◆ EXERCISE DIRECTIONS: The result should be the listing below restated word for word, with images left out.

◆ PROVIDED MATERIAL:
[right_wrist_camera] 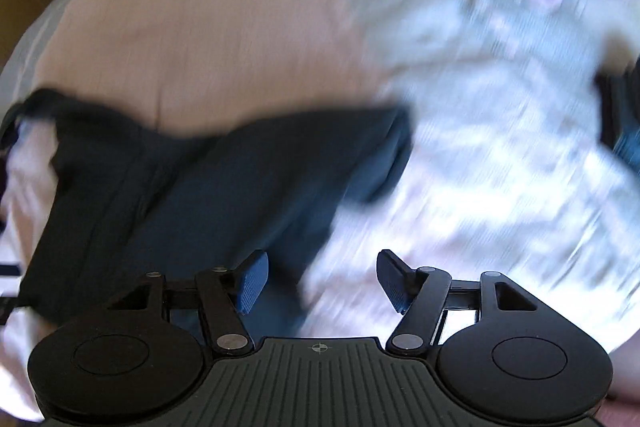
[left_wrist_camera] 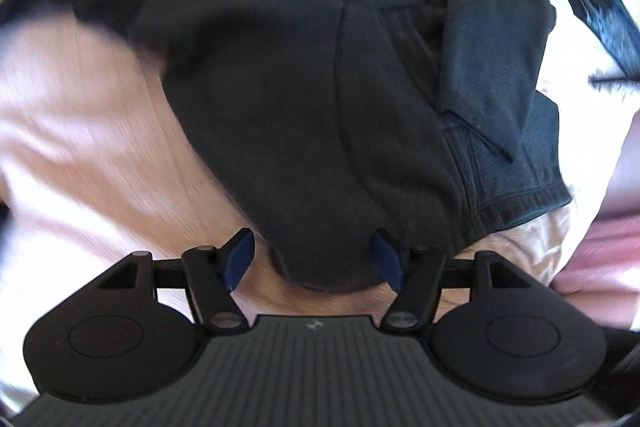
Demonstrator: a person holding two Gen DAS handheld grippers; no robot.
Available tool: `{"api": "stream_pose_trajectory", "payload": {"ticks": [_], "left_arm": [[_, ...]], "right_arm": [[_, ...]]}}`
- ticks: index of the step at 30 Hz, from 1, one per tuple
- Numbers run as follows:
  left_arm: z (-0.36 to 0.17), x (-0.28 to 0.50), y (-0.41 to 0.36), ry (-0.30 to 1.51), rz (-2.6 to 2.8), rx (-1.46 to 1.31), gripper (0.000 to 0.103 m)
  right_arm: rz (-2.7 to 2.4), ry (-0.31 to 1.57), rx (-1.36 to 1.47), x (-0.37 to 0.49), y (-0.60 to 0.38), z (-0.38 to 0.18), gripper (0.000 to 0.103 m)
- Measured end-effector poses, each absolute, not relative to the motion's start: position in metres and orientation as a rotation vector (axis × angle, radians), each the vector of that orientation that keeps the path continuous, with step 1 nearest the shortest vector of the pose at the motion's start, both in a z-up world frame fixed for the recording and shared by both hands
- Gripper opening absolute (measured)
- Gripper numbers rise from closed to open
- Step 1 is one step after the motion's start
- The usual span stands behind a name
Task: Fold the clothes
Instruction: 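Lift the sweatpants off the pile with both grippers and carry them onto the open bed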
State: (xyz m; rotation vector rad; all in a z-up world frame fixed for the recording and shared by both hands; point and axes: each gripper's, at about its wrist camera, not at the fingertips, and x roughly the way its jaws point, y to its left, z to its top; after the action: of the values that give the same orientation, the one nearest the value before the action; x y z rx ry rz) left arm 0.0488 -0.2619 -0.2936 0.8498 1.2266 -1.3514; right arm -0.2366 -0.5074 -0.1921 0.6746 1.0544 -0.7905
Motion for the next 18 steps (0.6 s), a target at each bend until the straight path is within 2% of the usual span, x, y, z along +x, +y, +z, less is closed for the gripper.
{"api": "stream_pose_trajectory", "payload": {"ticks": [1, 4, 6, 8, 11, 12, 13, 14, 18], "left_arm": [[-0.300, 0.049, -0.262, 1.259, -1.356, 0.831, 0.061], [-0.310, 0.035, -0.259, 1.297, -1.385, 0.828, 0.049], [-0.309, 0.033, -0.258, 1.266, -1.428, 0.844, 0.022], [-0.303, 0.037, -0.254, 1.276, -1.458, 0.818, 0.013], [-0.286, 0.042, -0.250, 1.252, -1.504, 0.801, 0.011], [-0.277, 0.042, -0.248, 1.236, -1.522, 0.799, 0.011], [-0.268, 0.041, -0.248, 1.223, -1.542, 0.792, 0.011], [-0.258, 0.040, -0.248, 1.208, -1.562, 0.786, 0.011], [-0.227, 0.026, -0.253, 1.129, -1.590, 0.785, 0.010]], "right_arm": [[-0.769, 1.077, 0.704, -0.240, -0.499, -0.205, 0.064], [-0.730, 1.118, 0.810, -0.250, -0.478, -0.245, 0.064], [-0.716, 1.119, 0.885, -0.259, -0.466, -0.269, 0.064], [-0.697, 1.109, 0.945, -0.266, -0.454, -0.287, 0.064], [-0.701, 1.067, 1.012, -0.277, -0.441, -0.295, 0.063], [-0.706, 1.052, 1.029, -0.282, -0.441, -0.291, 0.055], [-0.710, 1.042, 1.046, -0.287, -0.442, -0.285, 0.020], [-0.710, 1.026, 1.067, -0.293, -0.443, -0.277, 0.005], [-0.638, 0.954, 1.060, -0.312, -0.454, -0.236, 0.003]]}}
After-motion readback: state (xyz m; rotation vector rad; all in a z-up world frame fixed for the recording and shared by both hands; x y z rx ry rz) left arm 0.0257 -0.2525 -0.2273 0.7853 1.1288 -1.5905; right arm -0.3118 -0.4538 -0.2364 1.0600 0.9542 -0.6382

◆ ANSWER FOR THIS EXERCISE:
[right_wrist_camera] 
[left_wrist_camera] 
Demonstrator: a person holding two Gen DAS handheld grippers; no robot.
Available tool: `{"api": "stream_pose_trajectory", "payload": {"ticks": [_], "left_arm": [[_, ...]], "right_arm": [[_, ...]]}}`
- ticks: index of the step at 30 Hz, from 1, one per tuple
- Numbers run as follows:
  left_arm: z (-0.36 to 0.17), x (-0.28 to 0.50), y (-0.41 to 0.36), ry (-0.30 to 1.51), rz (-2.6 to 2.8), rx (-1.46 to 1.31), gripper (0.000 to 0.103 m)
  right_arm: rz (-2.7 to 2.4), ry (-0.31 to 1.57), rx (-1.36 to 1.47), x (-0.37 to 0.49), y (-0.60 to 0.38), z (-0.38 to 0.18), gripper (0.000 to 0.103 m)
- Measured end-effector poses, each absolute, not relative to the motion's start: position in metres and orientation as a rotation vector (axis × angle, radians), each the vector of that orientation that keeps the path continuous, with step 1 nearest the shortest vector of the pose at the motion's start, both in a z-up world frame fixed for the recording and shared by both hands
- Gripper opening absolute (measured)
- Gripper numbers rise from closed to open
- Step 1 is one step after the motion's start
- The usual span stands behind a name
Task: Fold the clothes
Instruction: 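Lift the sweatpants off the pile with both grippers and carry them onto the open bed
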State: (xyz m; rotation vector rad; all in a z-up world frame fixed for the recording and shared by both hands; point and axes: each gripper's, at about its wrist camera, not at the fingertips, and x roughly the way its jaws point, y to its left, z to its top; after the action: of the values that give the same orientation, the one nearest the value before the action; x y z rx ry rz) left arm 0.0488 -0.2619 -0.2936 0.8498 1.2266 -1.3514; right arm -0.2366 -0.5074 -0.1921 0.6746 1.0544 -0.7905
Motion for the next 18 steps (0.6 s), a target at each bend until the straight path is within 2% of the usual span, x, y, z along +x, +y, +z, less is closed for the gripper.
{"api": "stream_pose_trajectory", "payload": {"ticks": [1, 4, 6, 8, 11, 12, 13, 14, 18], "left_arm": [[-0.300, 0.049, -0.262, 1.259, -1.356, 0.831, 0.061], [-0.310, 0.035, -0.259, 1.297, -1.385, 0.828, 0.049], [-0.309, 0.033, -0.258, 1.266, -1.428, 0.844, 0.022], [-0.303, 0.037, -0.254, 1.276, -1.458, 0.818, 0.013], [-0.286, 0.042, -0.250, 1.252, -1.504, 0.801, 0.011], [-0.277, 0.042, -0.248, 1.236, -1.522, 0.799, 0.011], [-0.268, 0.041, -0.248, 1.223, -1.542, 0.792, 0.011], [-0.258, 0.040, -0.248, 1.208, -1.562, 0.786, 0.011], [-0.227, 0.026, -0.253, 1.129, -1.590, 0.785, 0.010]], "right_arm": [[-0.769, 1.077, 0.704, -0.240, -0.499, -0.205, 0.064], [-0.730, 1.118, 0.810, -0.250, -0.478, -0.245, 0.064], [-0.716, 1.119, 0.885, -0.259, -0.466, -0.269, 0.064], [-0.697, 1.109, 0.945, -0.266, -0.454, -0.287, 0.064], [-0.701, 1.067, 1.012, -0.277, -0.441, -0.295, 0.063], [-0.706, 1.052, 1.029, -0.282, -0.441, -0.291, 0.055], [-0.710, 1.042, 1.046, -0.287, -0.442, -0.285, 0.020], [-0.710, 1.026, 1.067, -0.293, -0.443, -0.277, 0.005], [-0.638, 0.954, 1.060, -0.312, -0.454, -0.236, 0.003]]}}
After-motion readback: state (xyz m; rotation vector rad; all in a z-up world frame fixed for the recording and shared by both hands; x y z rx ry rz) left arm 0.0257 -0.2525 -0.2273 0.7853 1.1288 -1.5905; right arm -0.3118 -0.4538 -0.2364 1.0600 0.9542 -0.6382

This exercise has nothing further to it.